**About this exercise:** Your answer should be only the lines below from the one with "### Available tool" to the one with "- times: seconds", repeated exactly, ends included.

● ● ● ●

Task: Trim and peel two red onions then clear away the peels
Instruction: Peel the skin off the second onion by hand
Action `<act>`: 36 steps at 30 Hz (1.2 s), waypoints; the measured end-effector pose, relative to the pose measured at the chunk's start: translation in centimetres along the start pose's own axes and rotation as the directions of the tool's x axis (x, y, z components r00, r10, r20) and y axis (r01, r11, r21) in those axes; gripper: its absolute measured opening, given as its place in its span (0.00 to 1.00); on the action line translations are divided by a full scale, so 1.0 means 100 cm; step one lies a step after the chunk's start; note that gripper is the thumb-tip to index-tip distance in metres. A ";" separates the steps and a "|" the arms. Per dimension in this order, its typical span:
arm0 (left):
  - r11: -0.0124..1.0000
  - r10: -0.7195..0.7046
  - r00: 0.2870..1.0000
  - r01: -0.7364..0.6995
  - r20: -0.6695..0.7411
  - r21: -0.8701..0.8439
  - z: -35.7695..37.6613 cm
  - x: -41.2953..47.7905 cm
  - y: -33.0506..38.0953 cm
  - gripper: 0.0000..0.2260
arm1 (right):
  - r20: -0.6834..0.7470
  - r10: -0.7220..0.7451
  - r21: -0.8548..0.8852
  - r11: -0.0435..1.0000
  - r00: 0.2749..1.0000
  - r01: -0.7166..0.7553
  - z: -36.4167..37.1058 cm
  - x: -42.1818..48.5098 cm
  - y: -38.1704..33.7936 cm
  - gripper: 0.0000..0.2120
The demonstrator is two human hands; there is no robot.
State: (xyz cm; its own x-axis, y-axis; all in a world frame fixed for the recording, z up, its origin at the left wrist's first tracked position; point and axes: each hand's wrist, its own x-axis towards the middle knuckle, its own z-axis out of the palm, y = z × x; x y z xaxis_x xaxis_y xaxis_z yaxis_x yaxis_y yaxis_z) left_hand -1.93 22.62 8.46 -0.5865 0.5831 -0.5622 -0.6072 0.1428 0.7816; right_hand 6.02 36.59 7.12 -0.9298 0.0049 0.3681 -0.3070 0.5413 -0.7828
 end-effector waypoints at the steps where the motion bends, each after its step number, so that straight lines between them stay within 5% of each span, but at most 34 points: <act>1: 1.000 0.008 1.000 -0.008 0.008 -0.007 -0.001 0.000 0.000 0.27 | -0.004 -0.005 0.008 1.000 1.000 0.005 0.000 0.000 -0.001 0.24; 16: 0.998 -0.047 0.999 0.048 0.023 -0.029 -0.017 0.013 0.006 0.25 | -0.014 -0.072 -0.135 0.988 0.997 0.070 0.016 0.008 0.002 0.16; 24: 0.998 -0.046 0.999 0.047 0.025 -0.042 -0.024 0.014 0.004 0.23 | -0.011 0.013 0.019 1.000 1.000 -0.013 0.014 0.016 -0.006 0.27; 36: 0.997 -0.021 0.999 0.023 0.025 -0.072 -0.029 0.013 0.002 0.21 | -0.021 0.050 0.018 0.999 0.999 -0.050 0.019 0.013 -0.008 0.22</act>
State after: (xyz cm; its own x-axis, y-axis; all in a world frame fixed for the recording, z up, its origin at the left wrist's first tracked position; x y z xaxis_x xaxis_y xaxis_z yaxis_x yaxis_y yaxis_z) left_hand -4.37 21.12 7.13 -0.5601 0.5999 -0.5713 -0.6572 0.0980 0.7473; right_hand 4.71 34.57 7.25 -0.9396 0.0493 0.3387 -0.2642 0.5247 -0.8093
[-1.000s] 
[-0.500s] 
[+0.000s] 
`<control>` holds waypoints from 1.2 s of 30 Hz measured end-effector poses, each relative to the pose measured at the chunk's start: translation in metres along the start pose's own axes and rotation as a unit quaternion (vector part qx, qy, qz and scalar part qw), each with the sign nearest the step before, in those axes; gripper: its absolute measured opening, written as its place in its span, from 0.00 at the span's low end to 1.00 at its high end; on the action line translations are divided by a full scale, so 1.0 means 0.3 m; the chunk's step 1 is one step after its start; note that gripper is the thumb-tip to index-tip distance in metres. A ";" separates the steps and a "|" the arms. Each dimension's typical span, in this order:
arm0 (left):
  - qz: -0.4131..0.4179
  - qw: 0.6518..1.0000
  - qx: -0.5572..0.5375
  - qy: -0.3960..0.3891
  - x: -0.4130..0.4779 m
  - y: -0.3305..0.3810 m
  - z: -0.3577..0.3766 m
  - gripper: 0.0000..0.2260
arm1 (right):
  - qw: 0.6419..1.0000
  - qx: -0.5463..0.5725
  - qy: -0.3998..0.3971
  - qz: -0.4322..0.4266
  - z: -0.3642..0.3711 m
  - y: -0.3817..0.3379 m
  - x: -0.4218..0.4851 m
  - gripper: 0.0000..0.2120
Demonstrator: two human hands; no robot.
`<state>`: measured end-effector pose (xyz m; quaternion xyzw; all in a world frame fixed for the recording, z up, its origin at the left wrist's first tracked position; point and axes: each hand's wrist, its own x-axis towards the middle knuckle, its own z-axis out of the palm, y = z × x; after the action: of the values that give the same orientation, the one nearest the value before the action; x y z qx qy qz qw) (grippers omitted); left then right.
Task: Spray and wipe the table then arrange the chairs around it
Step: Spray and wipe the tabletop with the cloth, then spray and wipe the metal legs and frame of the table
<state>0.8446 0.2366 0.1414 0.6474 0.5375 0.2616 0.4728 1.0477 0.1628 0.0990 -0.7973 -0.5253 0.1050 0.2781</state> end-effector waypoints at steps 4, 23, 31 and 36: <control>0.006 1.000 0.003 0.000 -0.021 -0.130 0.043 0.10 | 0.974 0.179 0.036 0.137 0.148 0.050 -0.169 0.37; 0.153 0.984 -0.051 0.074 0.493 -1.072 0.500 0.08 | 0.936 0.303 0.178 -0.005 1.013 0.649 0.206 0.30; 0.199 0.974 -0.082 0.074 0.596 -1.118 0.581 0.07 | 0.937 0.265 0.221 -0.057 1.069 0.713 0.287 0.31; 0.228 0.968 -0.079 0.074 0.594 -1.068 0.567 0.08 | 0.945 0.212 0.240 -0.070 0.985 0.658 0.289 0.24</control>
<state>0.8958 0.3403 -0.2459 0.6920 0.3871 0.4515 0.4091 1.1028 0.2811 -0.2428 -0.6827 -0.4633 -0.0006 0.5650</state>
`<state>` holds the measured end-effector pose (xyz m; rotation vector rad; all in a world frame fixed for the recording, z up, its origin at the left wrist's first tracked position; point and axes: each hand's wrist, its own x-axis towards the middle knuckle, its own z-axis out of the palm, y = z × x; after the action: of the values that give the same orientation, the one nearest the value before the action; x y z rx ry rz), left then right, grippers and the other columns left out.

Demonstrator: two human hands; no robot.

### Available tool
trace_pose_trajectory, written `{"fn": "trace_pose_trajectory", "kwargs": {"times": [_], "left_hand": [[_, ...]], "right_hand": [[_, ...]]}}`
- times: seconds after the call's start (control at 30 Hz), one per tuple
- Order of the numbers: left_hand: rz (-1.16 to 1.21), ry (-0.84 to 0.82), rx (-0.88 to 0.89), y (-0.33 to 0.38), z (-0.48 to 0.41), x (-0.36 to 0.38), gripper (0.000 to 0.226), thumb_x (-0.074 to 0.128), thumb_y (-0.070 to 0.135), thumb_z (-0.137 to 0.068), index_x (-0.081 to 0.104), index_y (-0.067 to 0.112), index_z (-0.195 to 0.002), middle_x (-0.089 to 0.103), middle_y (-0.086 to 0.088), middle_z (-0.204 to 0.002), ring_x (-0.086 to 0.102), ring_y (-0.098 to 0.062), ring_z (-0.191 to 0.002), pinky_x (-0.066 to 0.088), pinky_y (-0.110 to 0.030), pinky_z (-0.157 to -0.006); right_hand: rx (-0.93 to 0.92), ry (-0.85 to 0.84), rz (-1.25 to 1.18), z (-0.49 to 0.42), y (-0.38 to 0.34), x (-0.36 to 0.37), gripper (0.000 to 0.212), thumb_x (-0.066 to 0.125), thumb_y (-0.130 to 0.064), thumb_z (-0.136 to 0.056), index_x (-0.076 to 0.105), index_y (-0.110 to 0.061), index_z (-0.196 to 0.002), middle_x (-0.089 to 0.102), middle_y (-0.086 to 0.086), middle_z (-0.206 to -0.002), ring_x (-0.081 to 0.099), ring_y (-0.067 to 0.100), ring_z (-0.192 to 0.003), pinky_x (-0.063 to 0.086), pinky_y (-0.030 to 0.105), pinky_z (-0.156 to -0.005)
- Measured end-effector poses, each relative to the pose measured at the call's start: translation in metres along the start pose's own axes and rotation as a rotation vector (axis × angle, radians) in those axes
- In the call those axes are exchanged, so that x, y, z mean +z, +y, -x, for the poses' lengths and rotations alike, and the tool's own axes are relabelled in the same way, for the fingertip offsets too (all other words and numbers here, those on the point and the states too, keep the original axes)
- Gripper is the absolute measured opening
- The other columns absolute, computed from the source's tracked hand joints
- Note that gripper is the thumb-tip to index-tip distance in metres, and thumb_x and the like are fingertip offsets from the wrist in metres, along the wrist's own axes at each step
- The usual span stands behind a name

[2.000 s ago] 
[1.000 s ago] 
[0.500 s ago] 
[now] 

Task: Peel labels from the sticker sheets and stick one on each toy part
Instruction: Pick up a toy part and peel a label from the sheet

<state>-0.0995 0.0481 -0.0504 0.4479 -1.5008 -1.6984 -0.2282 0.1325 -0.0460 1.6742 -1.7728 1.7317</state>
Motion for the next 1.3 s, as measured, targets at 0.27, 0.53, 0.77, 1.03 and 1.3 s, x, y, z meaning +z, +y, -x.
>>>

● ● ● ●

**Result:**
### Available tool
trace_pose_trajectory, written `{"fn": "trace_pose_trajectory", "kwargs": {"times": [_], "left_hand": [[_, ...]], "right_hand": [[_, ...]]}}`
- times: seconds after the call's start (control at 30 Hz), one per tuple

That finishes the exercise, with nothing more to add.